Às vezes desanimava – eram os dias em que o seu lado mais sombrio dominava e o deixava paralisado. Nessas alturas julgava perder-se. Olhava as notas e pareciam-lhe apenas traços confusos e erráticos. Não conseguia descodificar o seu próprio caminho, trilhado com tanto esforço. A falta de memória chegava a assustá-lo. Era como se um só dia bastasse para perder as aprendizagens de longas semanas.
Cambaleava, tremia, mas recusava-se a cair. Ouvia ainda e sempre a voz dela, acompanhada de um sorriso todo ternura. “Um dia hás-de conquistar o universo.” E voltava a acreditar, de novo recordado de quem era. Força luz ambição trabalho carinho sorriso: amor. Levantava-se renovado e voltava a pegar nos tubos, produtos químicos, cálculos e fórmulas. Trabalhava energicamente, seguro de si.
Até que um dia, quando se julgava perto de desvendar o segredo, perto da meta, à beira de conseguir a chave para conquistar o mundo inteiro, a conjugação errada de componentes causou uma forte explosão. O laboratório desfez-se em cinzas. Raios assustadores rasgaram-lhe o dia. As palavras terminaram: vazio sem fim.

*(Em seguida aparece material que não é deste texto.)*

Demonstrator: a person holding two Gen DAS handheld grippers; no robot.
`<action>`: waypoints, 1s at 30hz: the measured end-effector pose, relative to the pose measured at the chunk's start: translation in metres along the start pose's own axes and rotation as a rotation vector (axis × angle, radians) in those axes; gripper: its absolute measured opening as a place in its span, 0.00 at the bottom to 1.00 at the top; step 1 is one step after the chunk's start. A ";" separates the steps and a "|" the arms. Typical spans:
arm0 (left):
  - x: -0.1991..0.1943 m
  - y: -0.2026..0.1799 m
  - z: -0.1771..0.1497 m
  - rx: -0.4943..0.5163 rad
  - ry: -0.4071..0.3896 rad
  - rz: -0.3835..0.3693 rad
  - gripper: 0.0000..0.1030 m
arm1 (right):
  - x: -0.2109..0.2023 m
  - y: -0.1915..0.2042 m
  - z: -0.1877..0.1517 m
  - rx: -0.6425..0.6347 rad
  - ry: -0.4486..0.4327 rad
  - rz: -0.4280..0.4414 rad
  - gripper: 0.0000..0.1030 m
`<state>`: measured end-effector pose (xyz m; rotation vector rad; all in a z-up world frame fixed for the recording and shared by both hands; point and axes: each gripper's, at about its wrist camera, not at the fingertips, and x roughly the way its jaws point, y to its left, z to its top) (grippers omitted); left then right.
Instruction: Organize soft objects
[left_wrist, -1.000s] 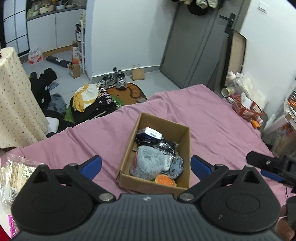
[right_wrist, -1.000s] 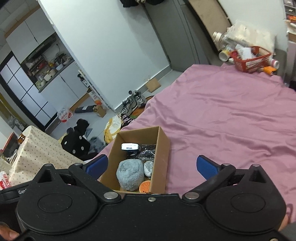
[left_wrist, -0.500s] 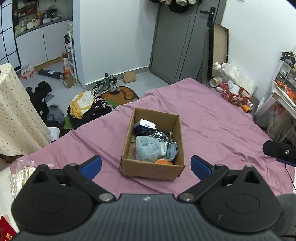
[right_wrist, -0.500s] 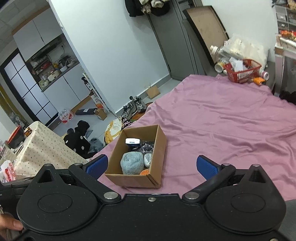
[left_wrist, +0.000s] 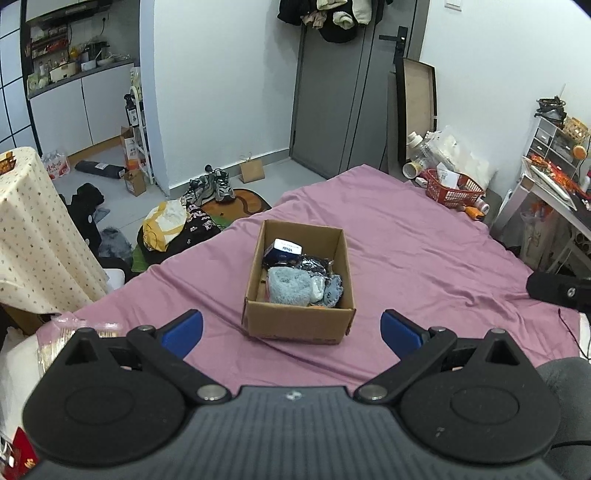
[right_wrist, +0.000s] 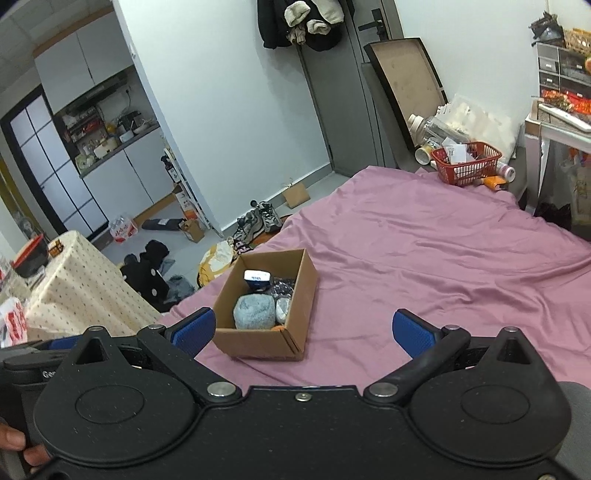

Deixou-se ficar quieto, a sentir cada dor que lhe marcava a pele, os músculos, a vida e a alma. Não soube quanto tempo durou a apatia nem como foi que a luz chegou. Como um pó mágico que as fadas espalham sobre as pessoas – mesmo sobre aquelas que não acreditam. Como um milagre que resgata das cinzas aqueles que se julgam à beira do fim. Como um sorriso maior que a vida, capaz de varrer dúvidas, medos e cobardia. A luz envolveu-o devagar, abraçou-o, limpou-lhe o olhar e varreu pacientemente as sombras, uma por uma. E ele viu, com a clareza que o seu lado mais sombrio nunca tinha deixado ver, que o universo inteiro estava dentro de si.